The term “social dumping” is used in high-wage Western Europe to describe competition from companies registered in low-wage Eastern Europe, where workers are paid lower salaries even when working in the wealthier part of the bloc.
In the road transport sector, that often means Poles, Slovaks and Romanians ferrying goods across France, Germany and Austria. The problem is that they are paid their home country wages, either by local businesses or by so-called letterbox companies registered as outposts in low-wage markets by Western firms to take advantage of cheap labor.
One Austrian study claims that skirting existing rules displaces 14,000 jobs in the country and costs the national economy €500 million a year. But so far enforcement has been all but impossible because agencies aren’t cooperating efficiently and a paper-based registration system is difficult to manage.
The losers are the drivers: both those in the West who are out of jobs and those from cheaper countries working under what German Green MEP Michael Cramer called conditions of “modern slavery.”

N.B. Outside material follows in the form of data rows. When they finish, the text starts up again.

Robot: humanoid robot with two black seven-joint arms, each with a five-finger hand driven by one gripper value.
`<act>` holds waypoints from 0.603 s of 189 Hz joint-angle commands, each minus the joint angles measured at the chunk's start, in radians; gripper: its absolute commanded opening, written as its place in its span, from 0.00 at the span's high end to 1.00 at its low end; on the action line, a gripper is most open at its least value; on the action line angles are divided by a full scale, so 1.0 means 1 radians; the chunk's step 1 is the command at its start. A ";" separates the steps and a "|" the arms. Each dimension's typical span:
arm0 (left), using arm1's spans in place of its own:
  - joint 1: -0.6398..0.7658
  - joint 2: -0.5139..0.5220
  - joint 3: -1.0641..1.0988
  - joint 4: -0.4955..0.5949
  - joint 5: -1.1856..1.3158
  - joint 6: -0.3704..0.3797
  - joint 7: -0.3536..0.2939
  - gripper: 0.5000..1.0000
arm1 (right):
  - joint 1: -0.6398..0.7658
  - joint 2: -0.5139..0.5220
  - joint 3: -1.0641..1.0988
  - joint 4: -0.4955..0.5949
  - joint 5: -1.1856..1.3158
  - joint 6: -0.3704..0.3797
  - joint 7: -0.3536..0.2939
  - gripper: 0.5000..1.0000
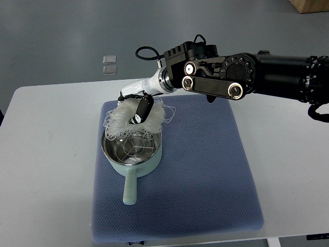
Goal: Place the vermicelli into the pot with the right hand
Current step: 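Lower the vermicelli into the steel pot and open the right hand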
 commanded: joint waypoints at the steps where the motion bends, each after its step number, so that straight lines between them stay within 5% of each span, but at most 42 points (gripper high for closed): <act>1: 0.000 0.000 -0.001 0.000 0.000 0.000 0.000 0.00 | -0.016 0.000 0.005 -0.003 0.005 -0.003 0.002 0.66; 7: 0.000 0.000 0.000 0.000 0.000 0.000 0.000 0.00 | -0.022 0.000 0.006 -0.003 0.006 -0.003 0.002 0.49; 51: 0.000 0.000 0.000 0.000 0.000 0.000 0.000 0.00 | -0.054 0.000 0.016 -0.008 0.008 -0.003 0.002 0.20; 114: 0.000 0.000 -0.001 0.000 0.000 0.000 0.000 0.00 | -0.062 0.000 0.284 -0.037 0.014 -0.010 0.004 0.18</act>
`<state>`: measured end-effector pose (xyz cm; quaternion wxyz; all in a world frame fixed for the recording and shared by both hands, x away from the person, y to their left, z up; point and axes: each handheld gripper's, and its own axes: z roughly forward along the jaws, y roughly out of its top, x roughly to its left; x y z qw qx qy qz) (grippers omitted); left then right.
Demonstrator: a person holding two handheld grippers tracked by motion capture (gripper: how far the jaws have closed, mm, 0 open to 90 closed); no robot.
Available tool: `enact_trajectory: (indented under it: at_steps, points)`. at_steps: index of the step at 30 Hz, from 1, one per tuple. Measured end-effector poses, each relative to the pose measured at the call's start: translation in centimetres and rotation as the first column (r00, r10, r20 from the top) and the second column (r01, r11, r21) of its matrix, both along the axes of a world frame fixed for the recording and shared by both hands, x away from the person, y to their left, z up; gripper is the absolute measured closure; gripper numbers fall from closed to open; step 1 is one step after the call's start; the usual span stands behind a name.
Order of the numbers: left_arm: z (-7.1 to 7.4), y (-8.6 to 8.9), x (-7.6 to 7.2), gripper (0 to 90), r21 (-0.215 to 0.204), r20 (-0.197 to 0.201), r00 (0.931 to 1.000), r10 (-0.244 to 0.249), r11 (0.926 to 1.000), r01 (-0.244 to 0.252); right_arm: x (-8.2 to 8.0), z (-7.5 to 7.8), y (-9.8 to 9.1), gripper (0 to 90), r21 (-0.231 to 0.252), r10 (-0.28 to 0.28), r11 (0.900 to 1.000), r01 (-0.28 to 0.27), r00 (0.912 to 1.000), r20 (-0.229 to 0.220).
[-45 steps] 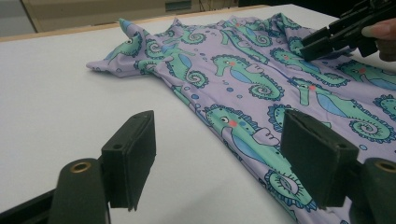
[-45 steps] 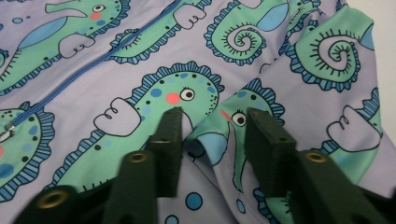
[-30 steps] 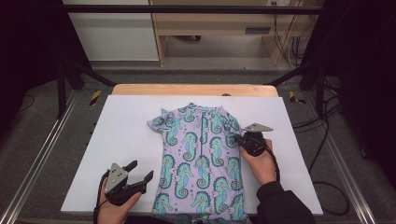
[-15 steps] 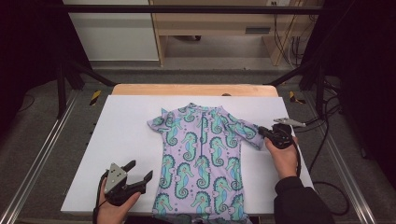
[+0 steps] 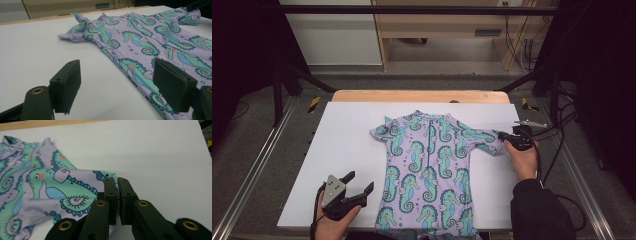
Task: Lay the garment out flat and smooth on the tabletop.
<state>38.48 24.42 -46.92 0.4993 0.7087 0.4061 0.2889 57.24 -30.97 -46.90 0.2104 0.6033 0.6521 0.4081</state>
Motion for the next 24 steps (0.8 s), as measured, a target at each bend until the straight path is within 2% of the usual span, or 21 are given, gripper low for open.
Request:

“There was a truck driver on the road for eight months who wasn’t allowed home even when his first child was born. He was paid the Romanian local wage of €233 per month,” said Cramer.
Bulc calls the current system “a mess,” with intensifying opposition to the liberal market from some Western European countries provoking consternation in the East where some countries feel they are being shut out despite having a legitimate competitive advantage in their lower labor costs.
“It’s a political issue in my view, because President Juncker made this promise,” said Zsolt Darvas, a senior fellow at the Bruegel think tank. “It’s very topical in some countries like France, Belgium and the Netherlands. Politicians in these countries see there is a problem with posted workers and that it can undermine the functioning of the single market.”
West-East clash
Germany, France and Austria have already brought in laws mandating that truckers have to earn local minimum wages for every hour they work in the territory of those countries in an effort to appease angry hauliers. The Commission has opened infringement cases against them, calling the laws disproportionate. The reforms proposed Wednesday aim to bring order to the issue.
“These are serious challenges to the single market,” said Bulc.
The fight is throwing up unusual coalitions. In addition to the now-traditional East-West cleavage, Portuguese and Spanish truckers will struggle just as much as Lithuanians or Romanians to make it back from Germany and France in a three-day window. Booming road haulage sectors in some countries could be quickly cut back.
One group of countries, led by France, wants increased enforcement. Another group of largely Central and Eastern European countries spearheaded by Poland wants to keep the market open and argues any restriction to work undermines the internal market. A third, loose grouping, composed of in-betweeners such as Ireland and the Czech Republic, is looking for a compromise.
“There’s a lack of trust on both sides. What we want is a fair debate,” said a Central European diplomat.